PROBLEM TO SOLVE — Find the string "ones" in the data, then copy every line where it is found.

RECORD EXTRACTS —
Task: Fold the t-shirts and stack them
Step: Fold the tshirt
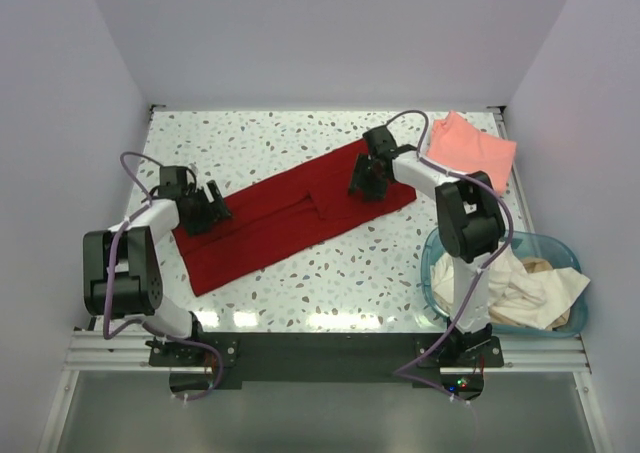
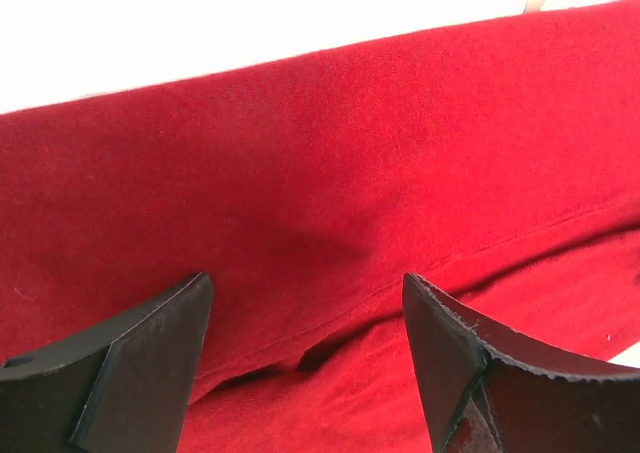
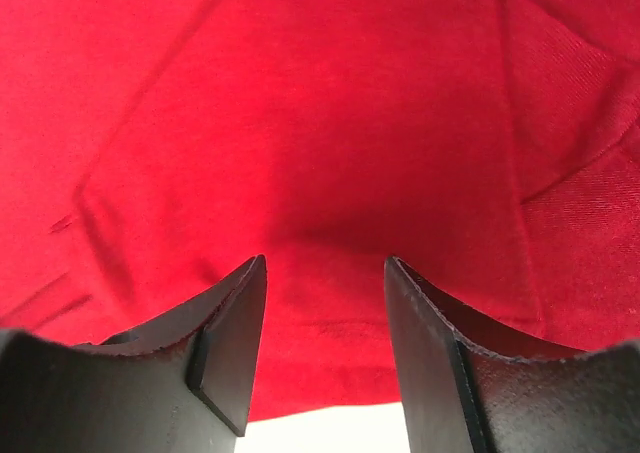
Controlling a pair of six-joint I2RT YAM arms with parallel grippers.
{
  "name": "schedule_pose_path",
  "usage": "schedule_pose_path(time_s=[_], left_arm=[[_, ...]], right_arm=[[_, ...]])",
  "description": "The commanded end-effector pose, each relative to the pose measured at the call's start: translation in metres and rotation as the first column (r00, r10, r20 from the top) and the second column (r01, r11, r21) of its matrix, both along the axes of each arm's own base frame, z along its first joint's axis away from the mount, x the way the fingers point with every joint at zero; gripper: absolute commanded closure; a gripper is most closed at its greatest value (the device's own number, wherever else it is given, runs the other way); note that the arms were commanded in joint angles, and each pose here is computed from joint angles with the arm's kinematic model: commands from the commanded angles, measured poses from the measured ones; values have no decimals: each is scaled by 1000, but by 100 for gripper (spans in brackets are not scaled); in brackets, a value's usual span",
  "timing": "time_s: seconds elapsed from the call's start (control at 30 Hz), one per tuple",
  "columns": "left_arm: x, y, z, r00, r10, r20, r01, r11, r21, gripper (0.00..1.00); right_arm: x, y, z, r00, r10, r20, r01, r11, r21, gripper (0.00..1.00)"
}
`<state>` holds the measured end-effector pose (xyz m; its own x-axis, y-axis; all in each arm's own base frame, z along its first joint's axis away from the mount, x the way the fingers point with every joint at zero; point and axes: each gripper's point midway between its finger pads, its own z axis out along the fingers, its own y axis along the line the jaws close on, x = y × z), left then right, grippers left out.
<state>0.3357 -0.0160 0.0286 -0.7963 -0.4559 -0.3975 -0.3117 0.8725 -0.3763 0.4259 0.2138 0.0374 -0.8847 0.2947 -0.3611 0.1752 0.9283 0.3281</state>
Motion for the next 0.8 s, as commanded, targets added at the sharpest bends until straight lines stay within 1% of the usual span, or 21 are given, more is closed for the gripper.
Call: schedule_pose_path(time_s=[0.0,0.07,0.1,0.23,0.3,0.33,0.37,0.4,0.47,0.57,0.63,0.67,0.73,0.77], left_arm=[[-33,-9,-11,996,34,-79,-37,999,-28,18],[-41,-13,-12,995,40,-96,-44,998,-35,18],[-47,-15,-14,993,50,-108,-55,998,-42,18],[-62,-31,-17,989,50,-137,-60,996,-72,18],[-68,-46,-15,989,50,-142,-65,993,-102,18],[-72,-58,-14,989,28,-143,-43,994,-104,18],[-75,-64,-15,986,52,-156,-70,991,-113,18],[-76,-70,-10,988,56,-144,-73,991,-114,18],[-84,-80,-11,987,64,-150,-78,993,-92,18],[-95,-91,-10,977,134,-168,-154,981,-114,18],[-99,-96,-5,977,146,-153,-164,980,-112,17],[-102,-100,-4,973,166,-158,-186,975,-118,17],[-107,-111,0,977,156,-145,-175,977,-126,17],[-110,-116,0,972,175,-155,-197,971,-138,17]], right_arm=[[2,-4,-13,997,-50,-51,49,999,-21,45],[6,-7,-16,996,-58,-65,55,997,-45,43],[6,-8,-26,994,-60,-88,55,997,-61,42],[25,-5,-26,994,-64,-87,56,994,-91,40],[35,-4,-28,995,-60,-78,52,993,-104,39],[44,-2,-30,995,-59,-76,51,992,-113,39],[50,-2,-30,996,-60,-69,52,991,-119,38],[56,-3,-31,997,-52,-64,44,991,-130,38],[73,0,-35,998,-44,-53,37,990,-138,38],[95,-3,-39,999,-30,-38,24,986,-163,38],[111,-3,-32,1000,-27,-2,27,989,-145,37],[115,-4,-40,1000,-26,-4,25,989,-143,37],[126,-4,-39,999,-22,23,25,993,-114,38],[130,-3,-40,999,-23,27,26,994,-102,38]])
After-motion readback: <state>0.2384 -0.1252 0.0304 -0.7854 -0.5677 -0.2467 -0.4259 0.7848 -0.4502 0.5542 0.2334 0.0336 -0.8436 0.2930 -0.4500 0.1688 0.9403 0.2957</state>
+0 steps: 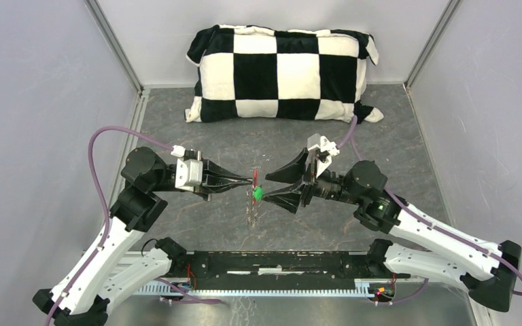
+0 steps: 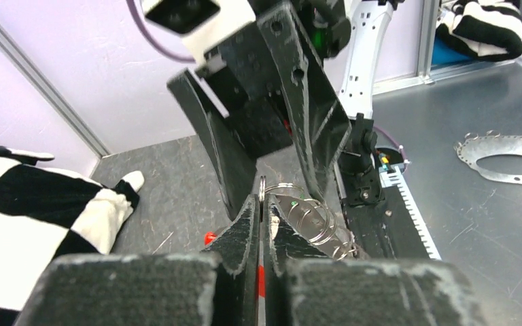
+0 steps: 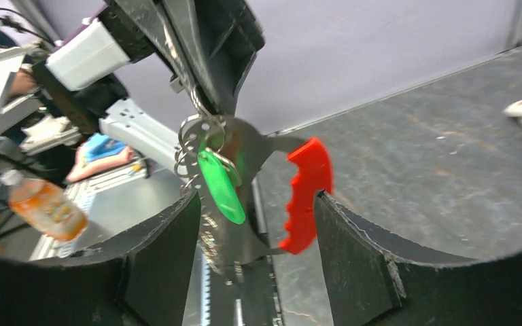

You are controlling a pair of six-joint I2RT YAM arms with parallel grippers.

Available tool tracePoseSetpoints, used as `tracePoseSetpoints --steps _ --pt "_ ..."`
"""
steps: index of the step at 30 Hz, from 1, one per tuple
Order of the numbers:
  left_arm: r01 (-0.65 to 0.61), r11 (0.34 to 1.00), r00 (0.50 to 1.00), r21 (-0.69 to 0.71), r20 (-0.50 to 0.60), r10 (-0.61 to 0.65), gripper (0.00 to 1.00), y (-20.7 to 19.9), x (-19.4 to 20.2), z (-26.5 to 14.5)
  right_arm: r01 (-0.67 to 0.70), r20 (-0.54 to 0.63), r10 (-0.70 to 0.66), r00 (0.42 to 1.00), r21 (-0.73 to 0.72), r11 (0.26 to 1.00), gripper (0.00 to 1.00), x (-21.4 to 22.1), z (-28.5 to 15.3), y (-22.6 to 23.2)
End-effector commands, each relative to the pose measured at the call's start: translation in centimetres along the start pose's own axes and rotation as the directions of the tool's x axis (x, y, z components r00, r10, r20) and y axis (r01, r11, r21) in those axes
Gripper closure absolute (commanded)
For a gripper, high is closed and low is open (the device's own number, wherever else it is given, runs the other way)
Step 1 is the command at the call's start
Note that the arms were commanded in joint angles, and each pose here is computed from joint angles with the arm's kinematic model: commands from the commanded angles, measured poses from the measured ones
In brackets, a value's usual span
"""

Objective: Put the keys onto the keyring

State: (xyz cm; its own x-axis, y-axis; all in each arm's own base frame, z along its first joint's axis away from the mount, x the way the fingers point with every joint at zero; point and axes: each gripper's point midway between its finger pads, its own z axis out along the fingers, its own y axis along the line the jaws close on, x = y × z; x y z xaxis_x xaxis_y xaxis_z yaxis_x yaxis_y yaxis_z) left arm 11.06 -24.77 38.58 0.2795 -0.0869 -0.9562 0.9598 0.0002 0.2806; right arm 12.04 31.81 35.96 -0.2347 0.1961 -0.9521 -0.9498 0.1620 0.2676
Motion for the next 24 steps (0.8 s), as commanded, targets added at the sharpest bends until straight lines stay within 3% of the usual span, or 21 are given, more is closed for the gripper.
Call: tracePoseSetpoints --steps 1,7,12,24 --pt "-0.012 0.999 0.997 0.034 0.073 0.009 0.98 -0.3 -2.3 0.3 -0.070 0.134 0.096 0.986 -0.193 0.979 0.32 -3.2 0.2 3.6" --pt "-0.035 0.996 0.997 0.079 0.069 0.030 0.98 -1.0 -2.0 0.3 -0.140 0.148 0.186 0.971 -0.274 0.952 0.33 -3.2 0.6 4.5" --pt "-0.042 0.994 0.997 0.097 0.064 0.036 0.98 -1.2 -1.8 0.3 -0.180 0.135 0.224 0.965 -0.276 0.944 0.43 -2.9 1.2 4.1" --pt "-0.071 0.992 0.995 0.102 0.073 0.064 0.98 -1.1 -2.5 0.4 -0.221 0.045 0.244 0.969 -0.289 0.932 0.54 -1.3 1.8 4.1"
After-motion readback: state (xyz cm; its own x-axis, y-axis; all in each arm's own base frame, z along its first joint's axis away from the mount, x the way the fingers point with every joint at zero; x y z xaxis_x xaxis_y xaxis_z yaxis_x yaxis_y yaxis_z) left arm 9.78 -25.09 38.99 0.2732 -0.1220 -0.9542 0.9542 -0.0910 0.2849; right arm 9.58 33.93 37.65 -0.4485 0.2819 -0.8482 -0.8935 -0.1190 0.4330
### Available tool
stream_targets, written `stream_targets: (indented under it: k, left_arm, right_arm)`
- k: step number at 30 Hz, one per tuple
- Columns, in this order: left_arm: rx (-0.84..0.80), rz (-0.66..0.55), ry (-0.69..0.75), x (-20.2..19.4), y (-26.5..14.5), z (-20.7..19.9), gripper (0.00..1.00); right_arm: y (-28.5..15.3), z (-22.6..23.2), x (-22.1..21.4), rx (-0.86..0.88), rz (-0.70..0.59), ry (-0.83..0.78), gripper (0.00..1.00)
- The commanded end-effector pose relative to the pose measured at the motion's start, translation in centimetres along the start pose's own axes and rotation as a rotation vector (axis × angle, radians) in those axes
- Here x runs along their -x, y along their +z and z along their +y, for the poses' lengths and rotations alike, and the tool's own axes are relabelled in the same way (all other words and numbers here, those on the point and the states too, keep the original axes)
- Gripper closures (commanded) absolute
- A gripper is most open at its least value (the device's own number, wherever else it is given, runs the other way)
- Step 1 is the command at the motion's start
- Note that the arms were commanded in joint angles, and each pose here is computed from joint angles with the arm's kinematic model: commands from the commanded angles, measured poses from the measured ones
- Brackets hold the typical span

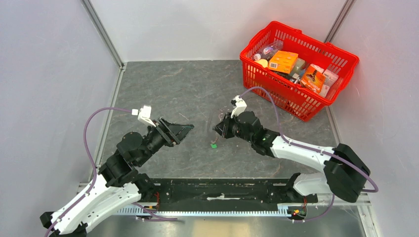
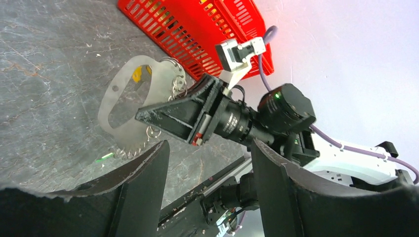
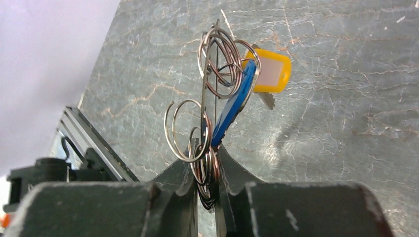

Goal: Put the keys on the keyring

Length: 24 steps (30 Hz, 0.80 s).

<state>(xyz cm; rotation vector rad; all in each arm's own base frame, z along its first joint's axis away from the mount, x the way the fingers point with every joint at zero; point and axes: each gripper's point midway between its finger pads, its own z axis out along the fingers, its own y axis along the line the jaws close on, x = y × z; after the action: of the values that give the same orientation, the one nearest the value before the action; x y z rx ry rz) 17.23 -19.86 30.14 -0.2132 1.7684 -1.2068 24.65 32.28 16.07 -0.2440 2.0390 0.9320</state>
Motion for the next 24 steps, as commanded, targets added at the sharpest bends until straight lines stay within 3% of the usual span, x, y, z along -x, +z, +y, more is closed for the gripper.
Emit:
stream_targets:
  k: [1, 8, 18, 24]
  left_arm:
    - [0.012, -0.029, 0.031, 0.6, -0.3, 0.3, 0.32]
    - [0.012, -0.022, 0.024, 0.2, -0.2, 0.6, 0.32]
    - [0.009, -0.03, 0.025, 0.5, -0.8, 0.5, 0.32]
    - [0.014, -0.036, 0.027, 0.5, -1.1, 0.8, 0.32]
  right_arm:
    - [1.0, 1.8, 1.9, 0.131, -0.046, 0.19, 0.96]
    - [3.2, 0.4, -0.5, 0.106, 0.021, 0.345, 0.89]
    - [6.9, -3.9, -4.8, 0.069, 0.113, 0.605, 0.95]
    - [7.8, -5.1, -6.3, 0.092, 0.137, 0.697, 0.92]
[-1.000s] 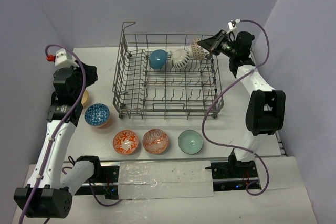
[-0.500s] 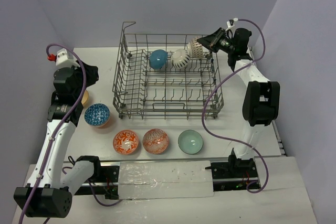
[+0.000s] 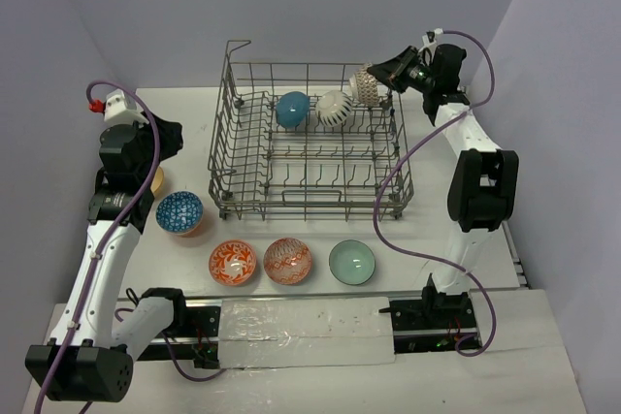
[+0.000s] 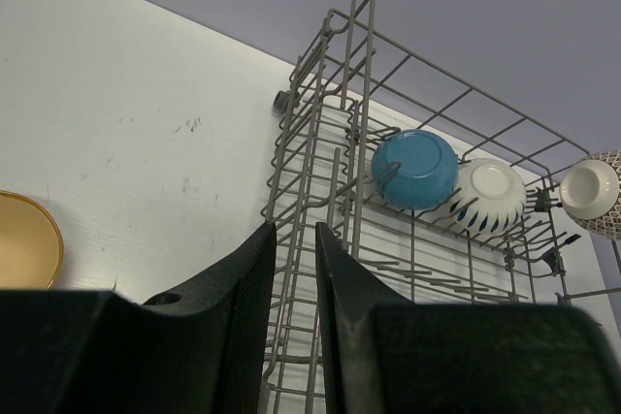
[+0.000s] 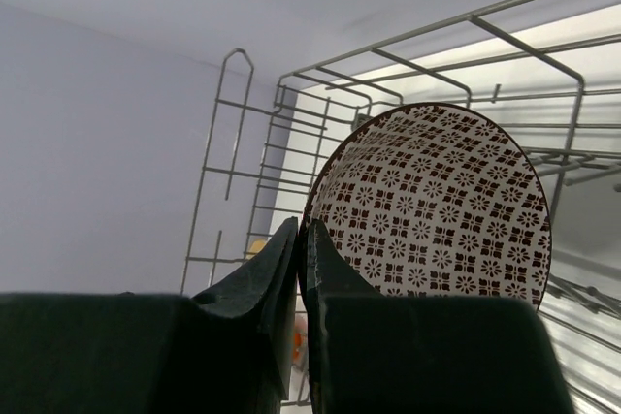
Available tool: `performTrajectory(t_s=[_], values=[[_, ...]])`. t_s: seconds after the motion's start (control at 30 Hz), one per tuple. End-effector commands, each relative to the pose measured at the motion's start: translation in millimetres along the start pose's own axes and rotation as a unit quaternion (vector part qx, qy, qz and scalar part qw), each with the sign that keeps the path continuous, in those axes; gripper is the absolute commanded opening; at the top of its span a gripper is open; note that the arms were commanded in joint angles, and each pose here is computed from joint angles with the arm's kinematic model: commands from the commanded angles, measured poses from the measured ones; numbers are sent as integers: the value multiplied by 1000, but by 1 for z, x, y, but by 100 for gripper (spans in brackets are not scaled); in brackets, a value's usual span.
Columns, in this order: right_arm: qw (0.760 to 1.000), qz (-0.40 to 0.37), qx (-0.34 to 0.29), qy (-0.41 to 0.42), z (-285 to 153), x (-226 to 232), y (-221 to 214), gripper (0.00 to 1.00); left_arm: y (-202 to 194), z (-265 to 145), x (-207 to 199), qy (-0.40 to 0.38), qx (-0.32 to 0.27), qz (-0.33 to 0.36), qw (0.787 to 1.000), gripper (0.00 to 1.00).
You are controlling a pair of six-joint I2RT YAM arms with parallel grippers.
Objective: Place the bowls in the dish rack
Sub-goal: Turn the bowl upside down over the dish rack.
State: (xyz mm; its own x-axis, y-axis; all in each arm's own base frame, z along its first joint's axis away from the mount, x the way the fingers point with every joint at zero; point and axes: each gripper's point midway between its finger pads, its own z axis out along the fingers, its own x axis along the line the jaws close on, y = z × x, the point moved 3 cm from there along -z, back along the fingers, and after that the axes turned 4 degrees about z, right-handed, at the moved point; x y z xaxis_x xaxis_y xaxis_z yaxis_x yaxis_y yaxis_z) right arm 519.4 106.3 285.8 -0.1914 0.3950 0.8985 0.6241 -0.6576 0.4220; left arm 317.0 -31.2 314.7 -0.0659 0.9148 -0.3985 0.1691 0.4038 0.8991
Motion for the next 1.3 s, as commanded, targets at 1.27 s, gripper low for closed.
performTrajectory(t_s=[1.27], values=[[998, 10, -38, 48, 11, -8, -2, 0, 7, -1, -9, -20, -15, -5, 1000, 29]])
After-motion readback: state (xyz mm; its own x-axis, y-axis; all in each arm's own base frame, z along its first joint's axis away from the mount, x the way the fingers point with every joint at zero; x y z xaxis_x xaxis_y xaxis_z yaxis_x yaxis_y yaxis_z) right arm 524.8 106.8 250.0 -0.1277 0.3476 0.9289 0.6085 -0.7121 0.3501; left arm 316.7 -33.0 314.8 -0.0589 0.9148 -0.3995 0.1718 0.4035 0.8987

RESPONSE TO THE TASK —
  "description": "The commanded end-effector pose, each relative to the pose measured at the call's start: translation in metres and rotation as the first column (r00, r10, r20 from the top) and the second column (r01, r11, r21) of its matrix, both along the axes of each arm's own base frame, z along its first joint's axis away from the mount, x the way the fingers point with every joint at zero; gripper: absolute commanded closure; a gripper is most closed at its greatest value (the device's own number, wherever else it is given, runs the other way); note that the arms were commanded in joint angles, and each pose here is computed from joint angles with the arm's kinematic model: commands from the commanded angles, measured poses from the measured ones; values have no decimals: each is scaled by 1000, but by 100 for gripper (spans in brackets are not scaled); in brackets, a value's usual span",
Note that the arms were commanded in joint angles, and each pose here is computed from joint angles with the arm's kinematic model: commands from the commanded angles, measured poses from the measured ones
- Note that the arms were commanded in joint angles, and each pose here is computed from joint angles with the arm's kinematic model: commands from the commanded angles, measured poses from the measured ones
Available tool: `performTrajectory(t_s=[_], values=[[_, ...]])`. t_s: seconds after the motion's start (control at 30 Hz), one per tuple. End-effector commands, each relative to the pose measured at the motion's start: translation in millimetres along the start pose's own axes and rotation as a unit quaternion (vector part qx, qy, qz and scalar part qw), each with the sign that keeps the path continuous, in those axes; gripper is the absolute commanded opening; at the top of its span a gripper is open; note that the arms were commanded in joint angles, and each pose here is computed from joint angles with the arm's kinematic model: commands from the commanded angles, measured poses from the measured ones; numbers are sent as integers: the value multiplied by 1000, but by 1 for z, x, y, but by 100 for gripper (spans in brackets are not scaled); in brackets, a value's usual span.

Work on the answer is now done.